* **Entries taken from a collection**:
/---

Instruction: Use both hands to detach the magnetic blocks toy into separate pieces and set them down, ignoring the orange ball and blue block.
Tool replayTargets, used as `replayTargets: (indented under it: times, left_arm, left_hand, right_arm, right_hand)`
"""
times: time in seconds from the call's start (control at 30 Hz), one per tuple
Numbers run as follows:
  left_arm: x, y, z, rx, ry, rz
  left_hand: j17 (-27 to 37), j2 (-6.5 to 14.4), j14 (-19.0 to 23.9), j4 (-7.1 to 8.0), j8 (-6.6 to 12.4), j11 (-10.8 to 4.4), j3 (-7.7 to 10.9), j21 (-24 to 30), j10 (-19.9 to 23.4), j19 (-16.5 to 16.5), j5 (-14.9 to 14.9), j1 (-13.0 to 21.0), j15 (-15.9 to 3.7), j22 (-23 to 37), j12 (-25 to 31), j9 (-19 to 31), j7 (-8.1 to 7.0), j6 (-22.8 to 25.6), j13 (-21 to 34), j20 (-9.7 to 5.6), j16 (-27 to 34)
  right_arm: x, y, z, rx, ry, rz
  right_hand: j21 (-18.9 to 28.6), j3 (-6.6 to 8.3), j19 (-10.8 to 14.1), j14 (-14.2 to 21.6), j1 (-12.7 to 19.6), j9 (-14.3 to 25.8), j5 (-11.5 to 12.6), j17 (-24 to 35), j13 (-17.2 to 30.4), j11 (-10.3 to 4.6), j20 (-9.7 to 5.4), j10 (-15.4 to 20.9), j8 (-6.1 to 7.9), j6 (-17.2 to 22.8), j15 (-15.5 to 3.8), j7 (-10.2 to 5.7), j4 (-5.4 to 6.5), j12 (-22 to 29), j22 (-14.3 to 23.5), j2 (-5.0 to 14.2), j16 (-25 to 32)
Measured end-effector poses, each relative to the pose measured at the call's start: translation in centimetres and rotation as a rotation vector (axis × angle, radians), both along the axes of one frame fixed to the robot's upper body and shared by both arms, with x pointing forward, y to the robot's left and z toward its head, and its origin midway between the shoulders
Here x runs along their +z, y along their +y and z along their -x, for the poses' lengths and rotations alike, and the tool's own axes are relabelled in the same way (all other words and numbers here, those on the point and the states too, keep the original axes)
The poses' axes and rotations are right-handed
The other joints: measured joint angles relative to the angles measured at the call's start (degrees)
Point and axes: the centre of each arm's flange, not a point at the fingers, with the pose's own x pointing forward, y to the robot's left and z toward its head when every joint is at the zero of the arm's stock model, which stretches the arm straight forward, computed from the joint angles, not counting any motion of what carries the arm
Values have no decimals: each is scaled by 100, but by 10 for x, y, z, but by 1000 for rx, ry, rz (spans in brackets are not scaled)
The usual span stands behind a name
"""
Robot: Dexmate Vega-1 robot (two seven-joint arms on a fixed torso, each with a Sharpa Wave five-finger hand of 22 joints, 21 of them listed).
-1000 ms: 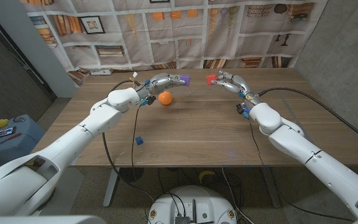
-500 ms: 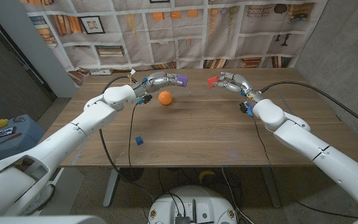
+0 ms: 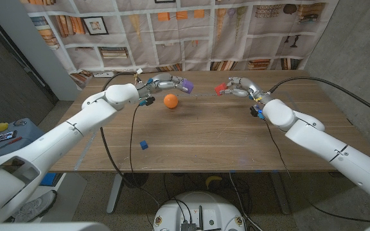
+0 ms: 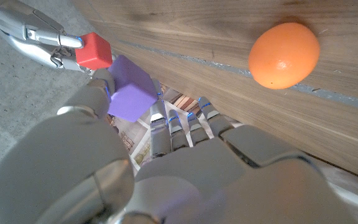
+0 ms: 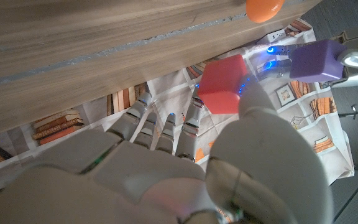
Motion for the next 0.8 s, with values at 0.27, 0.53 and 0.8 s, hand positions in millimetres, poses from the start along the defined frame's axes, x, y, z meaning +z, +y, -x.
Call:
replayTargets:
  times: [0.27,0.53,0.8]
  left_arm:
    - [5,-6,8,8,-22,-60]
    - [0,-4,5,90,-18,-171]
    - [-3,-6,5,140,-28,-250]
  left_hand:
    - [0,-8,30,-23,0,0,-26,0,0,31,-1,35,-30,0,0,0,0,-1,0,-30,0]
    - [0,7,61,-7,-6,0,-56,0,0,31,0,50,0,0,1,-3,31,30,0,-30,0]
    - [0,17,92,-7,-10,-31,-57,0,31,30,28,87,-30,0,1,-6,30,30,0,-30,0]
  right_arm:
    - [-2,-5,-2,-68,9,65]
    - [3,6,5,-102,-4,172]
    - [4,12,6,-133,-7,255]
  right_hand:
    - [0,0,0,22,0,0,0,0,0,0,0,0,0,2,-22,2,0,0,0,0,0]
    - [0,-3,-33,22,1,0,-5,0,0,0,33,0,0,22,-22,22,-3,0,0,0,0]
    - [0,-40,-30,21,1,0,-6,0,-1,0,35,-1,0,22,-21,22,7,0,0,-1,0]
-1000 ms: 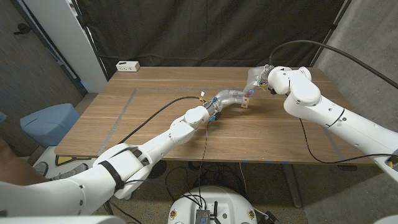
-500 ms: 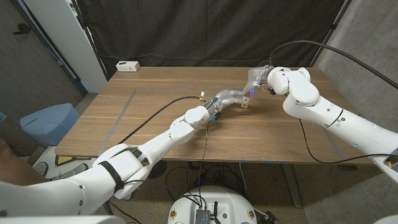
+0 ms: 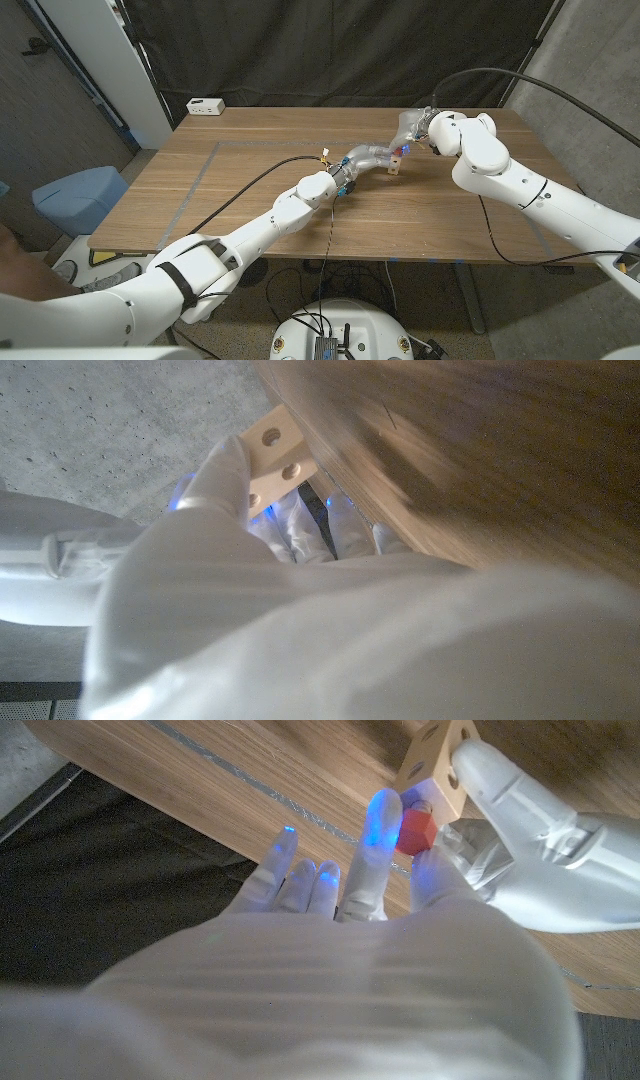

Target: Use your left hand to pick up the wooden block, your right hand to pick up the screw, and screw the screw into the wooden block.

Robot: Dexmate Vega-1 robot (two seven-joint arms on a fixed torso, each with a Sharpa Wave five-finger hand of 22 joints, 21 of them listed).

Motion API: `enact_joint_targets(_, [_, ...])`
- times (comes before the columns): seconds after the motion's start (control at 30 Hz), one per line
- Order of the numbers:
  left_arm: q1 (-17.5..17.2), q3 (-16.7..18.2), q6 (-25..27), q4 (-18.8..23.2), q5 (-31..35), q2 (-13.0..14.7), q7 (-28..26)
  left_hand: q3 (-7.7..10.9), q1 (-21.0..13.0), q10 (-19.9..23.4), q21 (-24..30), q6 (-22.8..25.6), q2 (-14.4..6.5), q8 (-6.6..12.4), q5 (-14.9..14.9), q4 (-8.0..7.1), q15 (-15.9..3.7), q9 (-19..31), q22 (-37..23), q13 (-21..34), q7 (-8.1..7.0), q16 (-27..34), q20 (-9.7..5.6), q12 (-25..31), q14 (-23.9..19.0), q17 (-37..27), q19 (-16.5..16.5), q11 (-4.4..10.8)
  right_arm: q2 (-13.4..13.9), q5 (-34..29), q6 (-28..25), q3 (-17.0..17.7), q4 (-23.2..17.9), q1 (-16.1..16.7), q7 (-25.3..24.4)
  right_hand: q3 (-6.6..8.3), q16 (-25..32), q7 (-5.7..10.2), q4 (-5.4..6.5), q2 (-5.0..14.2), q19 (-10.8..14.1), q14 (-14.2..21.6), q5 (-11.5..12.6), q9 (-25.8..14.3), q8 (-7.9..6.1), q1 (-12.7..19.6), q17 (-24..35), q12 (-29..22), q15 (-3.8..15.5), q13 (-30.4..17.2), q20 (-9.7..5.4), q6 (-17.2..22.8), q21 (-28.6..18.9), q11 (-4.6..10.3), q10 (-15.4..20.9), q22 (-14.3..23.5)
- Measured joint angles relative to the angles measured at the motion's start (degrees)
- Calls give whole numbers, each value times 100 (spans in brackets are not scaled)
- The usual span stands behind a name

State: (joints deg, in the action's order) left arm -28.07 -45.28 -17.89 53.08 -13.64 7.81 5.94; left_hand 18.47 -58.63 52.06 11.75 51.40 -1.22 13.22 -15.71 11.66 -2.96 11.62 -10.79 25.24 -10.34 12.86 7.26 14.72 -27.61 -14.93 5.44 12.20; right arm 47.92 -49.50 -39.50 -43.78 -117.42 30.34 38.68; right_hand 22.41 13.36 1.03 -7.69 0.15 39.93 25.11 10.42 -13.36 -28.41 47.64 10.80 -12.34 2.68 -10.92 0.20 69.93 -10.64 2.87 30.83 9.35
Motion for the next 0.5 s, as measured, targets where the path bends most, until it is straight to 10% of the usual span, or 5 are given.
enact_joint_targets(0.5, [-99,0,48,235,23,79,-52,14,0,-6,0,1,0,-1,5,14,0,-1,0,-1,0,0,0,0,0,0,0,-4,-7,-146,-150,-5,-120,144,-164,-46,22,-1,0,184,93,182,0,111,-67,-12,-1,0,-23,21,-51,410,0,213,317,0])
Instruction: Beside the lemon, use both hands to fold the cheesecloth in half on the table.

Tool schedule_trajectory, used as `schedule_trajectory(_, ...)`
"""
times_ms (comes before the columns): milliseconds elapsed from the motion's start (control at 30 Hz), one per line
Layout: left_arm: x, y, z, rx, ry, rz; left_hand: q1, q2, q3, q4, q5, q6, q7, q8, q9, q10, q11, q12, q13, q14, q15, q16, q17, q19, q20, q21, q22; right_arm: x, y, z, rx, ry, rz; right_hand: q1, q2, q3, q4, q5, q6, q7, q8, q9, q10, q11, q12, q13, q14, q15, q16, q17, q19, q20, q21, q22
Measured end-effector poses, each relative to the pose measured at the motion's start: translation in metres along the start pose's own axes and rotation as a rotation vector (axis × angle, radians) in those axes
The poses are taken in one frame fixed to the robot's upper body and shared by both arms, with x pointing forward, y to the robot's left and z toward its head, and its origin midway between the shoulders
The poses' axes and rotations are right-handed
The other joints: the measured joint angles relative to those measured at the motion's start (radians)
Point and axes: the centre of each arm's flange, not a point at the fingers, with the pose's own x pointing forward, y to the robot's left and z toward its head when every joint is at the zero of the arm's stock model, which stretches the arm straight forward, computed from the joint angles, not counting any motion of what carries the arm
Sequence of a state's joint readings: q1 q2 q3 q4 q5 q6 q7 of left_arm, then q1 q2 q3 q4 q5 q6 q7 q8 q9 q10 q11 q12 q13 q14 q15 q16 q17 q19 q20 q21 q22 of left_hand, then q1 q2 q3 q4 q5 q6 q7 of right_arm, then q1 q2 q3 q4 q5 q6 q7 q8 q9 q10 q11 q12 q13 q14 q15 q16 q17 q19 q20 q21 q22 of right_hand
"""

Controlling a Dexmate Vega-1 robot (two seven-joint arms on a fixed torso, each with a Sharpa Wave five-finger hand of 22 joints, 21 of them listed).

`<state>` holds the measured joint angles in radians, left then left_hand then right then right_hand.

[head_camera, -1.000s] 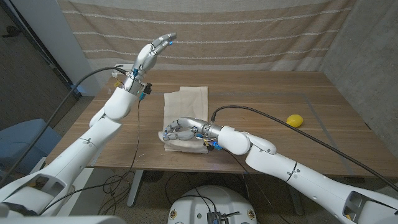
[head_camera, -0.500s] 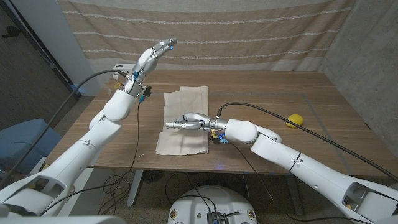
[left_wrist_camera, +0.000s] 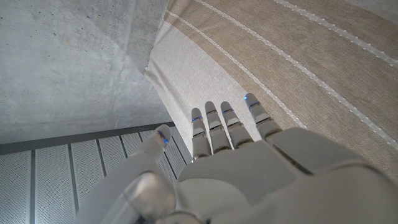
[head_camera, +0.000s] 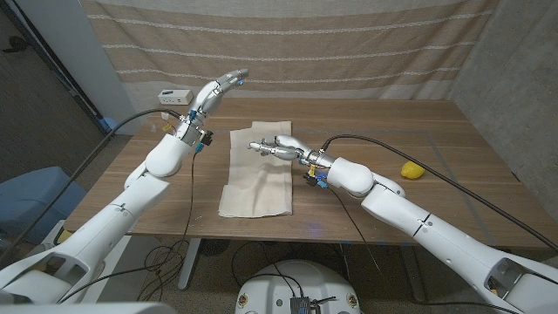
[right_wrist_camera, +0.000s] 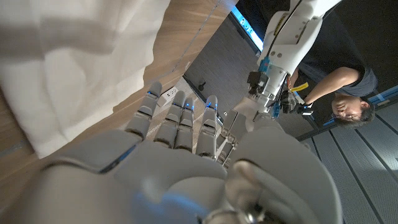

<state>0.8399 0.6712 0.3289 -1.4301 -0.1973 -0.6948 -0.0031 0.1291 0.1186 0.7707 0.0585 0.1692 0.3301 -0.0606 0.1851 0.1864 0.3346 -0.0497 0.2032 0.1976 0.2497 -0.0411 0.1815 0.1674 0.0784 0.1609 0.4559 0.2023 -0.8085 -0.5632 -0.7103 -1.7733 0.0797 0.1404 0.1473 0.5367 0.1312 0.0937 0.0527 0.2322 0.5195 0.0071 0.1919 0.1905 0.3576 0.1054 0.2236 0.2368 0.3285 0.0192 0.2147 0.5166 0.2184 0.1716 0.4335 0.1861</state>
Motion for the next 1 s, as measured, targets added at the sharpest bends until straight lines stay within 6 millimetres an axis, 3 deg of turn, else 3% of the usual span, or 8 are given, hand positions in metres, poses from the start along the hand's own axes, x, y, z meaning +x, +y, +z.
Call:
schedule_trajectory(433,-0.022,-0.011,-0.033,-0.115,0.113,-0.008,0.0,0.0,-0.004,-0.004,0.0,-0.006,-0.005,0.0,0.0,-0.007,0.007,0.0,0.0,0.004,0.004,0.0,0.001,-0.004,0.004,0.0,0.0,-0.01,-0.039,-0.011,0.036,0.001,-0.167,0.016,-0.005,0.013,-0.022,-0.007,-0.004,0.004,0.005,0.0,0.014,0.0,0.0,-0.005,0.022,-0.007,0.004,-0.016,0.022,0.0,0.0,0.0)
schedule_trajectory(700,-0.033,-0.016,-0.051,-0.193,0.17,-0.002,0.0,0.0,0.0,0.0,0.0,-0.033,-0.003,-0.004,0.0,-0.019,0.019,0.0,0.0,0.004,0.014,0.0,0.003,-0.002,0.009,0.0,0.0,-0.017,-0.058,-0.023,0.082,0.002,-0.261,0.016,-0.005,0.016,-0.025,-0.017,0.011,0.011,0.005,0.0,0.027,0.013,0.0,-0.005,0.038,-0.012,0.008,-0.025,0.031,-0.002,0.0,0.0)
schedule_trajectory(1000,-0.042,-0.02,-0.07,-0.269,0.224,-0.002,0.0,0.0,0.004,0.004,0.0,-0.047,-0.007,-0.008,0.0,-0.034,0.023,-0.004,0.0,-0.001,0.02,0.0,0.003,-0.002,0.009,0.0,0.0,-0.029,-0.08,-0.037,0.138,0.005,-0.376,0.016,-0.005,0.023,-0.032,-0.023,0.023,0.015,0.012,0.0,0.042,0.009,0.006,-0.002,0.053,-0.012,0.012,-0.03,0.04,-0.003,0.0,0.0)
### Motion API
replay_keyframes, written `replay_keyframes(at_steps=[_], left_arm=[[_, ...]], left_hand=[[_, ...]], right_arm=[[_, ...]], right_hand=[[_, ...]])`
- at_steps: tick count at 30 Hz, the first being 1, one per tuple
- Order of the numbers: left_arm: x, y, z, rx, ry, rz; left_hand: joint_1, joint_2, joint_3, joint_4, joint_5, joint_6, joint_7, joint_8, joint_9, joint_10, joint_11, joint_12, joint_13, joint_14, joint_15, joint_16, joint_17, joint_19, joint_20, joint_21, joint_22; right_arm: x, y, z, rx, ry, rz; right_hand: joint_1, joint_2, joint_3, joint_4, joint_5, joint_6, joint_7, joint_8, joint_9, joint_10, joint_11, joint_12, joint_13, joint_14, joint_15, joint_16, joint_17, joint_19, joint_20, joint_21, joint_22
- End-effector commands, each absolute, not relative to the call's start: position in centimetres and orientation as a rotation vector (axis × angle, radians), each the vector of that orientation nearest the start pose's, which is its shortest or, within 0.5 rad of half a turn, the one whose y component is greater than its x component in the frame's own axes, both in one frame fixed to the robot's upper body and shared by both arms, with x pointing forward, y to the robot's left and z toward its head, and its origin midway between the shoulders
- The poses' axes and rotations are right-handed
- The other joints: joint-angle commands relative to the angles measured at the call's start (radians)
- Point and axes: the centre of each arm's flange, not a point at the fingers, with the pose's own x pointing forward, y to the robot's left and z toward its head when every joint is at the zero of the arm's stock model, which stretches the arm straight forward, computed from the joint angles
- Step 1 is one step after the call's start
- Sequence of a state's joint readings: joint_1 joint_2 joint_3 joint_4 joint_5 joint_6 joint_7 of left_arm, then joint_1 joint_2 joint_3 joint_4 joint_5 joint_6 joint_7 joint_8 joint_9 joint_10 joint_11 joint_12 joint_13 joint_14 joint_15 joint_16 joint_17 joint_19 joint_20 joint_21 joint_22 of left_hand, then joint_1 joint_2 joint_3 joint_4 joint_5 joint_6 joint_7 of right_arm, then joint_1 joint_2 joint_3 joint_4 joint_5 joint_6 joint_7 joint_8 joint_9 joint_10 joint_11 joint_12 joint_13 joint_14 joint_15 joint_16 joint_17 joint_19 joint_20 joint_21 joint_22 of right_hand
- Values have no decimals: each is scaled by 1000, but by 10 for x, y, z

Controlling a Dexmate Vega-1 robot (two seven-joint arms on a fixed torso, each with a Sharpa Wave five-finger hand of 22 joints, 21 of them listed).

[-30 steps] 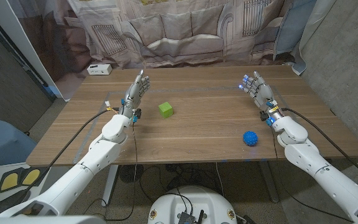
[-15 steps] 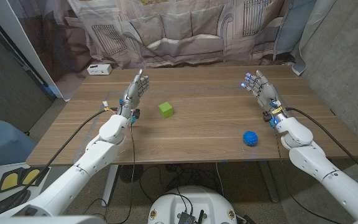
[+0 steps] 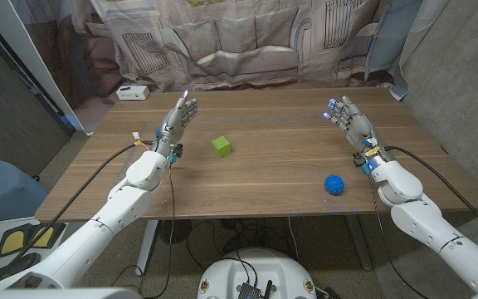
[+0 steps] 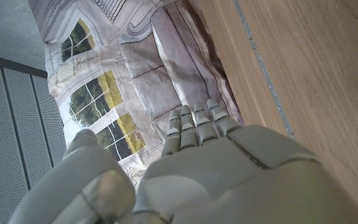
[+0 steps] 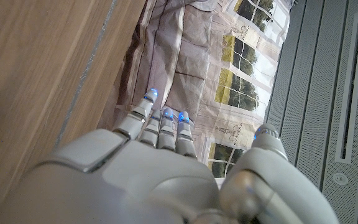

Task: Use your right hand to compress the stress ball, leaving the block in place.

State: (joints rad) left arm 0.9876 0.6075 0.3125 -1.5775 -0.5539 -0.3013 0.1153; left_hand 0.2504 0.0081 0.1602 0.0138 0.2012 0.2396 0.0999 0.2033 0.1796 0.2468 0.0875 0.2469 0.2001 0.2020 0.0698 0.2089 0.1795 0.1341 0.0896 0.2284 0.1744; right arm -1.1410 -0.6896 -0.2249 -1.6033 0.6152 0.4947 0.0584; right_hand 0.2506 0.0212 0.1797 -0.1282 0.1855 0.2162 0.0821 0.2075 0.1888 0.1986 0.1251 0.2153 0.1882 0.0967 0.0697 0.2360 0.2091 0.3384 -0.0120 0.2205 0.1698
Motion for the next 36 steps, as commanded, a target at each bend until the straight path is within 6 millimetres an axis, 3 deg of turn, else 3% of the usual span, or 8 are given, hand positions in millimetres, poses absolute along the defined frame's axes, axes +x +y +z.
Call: replay_keyframes(at_steps=[1, 36], left_arm=[[594, 296, -1, 79, -720, -166], [596, 292, 5, 114, -717, -180]], left_hand=[[11, 0, 1, -9, -4, 14, 0, 3, 1, 6, -3, -4, 1, 5, 3, -5, 1, 2, 1, -2, 4], [18, 9, 5, -17, -6, 35, 3, 2, 1, 25, 3, -4, 2, 23, 2, -7, 1, 14, 1, -8, 4]], right_arm=[[531, -323, -40, -102, -823, 231], [488, -330, -58, -123, -815, 205]], right_hand=[[9, 1, 4, -8, 2, 8, 3, 1, 1, 8, 0, 3, 4, 10, -3, 0, 2, 10, -1, -4, 3], [19, 1, 4, -10, 2, 35, 12, 5, 2, 32, 5, 4, 5, 35, -6, 1, 1, 40, -3, -3, 3]])
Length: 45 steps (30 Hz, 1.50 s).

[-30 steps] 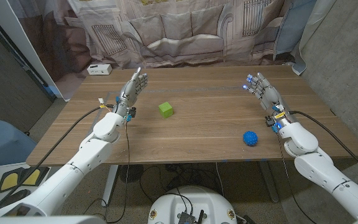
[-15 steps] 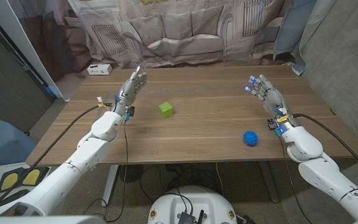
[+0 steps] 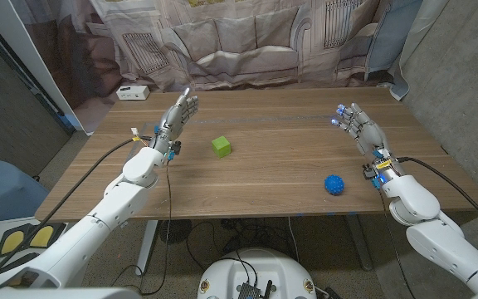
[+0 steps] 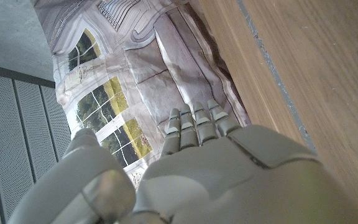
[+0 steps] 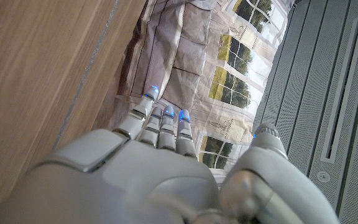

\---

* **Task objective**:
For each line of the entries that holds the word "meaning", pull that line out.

* **Completed exercise**:
Motion for the next 0.8 s, with values at 0.27, 0.53 and 0.8 s, hand positions in millimetres, poses from the start along the defined frame's axes, x, y, z meaning +z, +y, -x.
Motion for the next 1 s, as measured, targets added at the sharpest bends until straight lines stay within 6 millimetres an axis, 3 deg of turn, else 3% of the usual span, or 8 are given, hand positions in metres, poses from the start along the hand's own axes, x, y, z meaning +x, +y, +z.

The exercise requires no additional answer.